▸ What you should do: Show every line below where "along" appears.

=== Section Start ===

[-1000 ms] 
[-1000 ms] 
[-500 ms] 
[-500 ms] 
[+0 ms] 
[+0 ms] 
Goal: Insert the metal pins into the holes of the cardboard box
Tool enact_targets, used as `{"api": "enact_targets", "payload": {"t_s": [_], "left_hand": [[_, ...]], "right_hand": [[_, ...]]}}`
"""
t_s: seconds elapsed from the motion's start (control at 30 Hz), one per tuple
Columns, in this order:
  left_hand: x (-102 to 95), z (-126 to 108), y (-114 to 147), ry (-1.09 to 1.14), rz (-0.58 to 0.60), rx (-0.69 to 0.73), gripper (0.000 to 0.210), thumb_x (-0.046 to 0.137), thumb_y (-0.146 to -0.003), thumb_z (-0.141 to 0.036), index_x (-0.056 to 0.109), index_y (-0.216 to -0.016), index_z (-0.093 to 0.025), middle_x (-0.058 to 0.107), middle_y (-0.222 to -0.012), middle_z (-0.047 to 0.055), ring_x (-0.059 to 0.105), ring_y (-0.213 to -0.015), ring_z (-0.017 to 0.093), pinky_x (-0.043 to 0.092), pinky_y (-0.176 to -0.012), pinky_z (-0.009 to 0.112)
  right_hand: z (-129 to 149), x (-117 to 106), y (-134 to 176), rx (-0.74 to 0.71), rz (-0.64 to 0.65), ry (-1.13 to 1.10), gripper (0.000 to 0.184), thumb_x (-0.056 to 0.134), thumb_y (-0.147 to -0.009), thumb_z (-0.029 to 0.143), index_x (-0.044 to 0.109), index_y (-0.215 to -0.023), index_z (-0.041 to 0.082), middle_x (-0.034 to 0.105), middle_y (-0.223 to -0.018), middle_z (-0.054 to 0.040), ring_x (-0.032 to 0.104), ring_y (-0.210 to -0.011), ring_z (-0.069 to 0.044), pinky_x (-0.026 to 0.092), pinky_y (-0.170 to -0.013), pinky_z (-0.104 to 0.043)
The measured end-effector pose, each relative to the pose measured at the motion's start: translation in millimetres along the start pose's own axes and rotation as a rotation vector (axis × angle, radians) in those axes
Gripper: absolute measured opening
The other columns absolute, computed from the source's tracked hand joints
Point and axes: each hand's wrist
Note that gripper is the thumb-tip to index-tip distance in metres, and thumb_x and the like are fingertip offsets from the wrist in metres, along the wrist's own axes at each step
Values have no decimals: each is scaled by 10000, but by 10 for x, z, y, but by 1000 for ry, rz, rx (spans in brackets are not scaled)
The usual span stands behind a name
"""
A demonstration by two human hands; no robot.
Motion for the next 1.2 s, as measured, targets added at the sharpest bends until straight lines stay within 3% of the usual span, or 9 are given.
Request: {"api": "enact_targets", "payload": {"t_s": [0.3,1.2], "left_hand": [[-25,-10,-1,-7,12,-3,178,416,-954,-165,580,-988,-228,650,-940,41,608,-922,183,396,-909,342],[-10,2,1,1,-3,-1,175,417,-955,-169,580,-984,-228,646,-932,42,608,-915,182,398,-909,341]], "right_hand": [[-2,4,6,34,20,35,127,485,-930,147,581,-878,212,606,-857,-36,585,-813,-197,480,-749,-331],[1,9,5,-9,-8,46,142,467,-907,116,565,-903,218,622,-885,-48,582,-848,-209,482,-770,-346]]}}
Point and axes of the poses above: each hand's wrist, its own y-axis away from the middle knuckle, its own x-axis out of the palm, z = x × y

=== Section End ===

▸ Task answer:
The measured end-effector pose, each relative to the pose measured at the motion's start: translation in millimetres along the start pose's own axes and rotation as a rotation vector (axis × angle, radians) in those axes
Note that gripper is the thumb-tip to index-tip distance in metres, and thumb_x and the like are fingertip offsets from the wrist in metres, along the wrist's own axes at each step

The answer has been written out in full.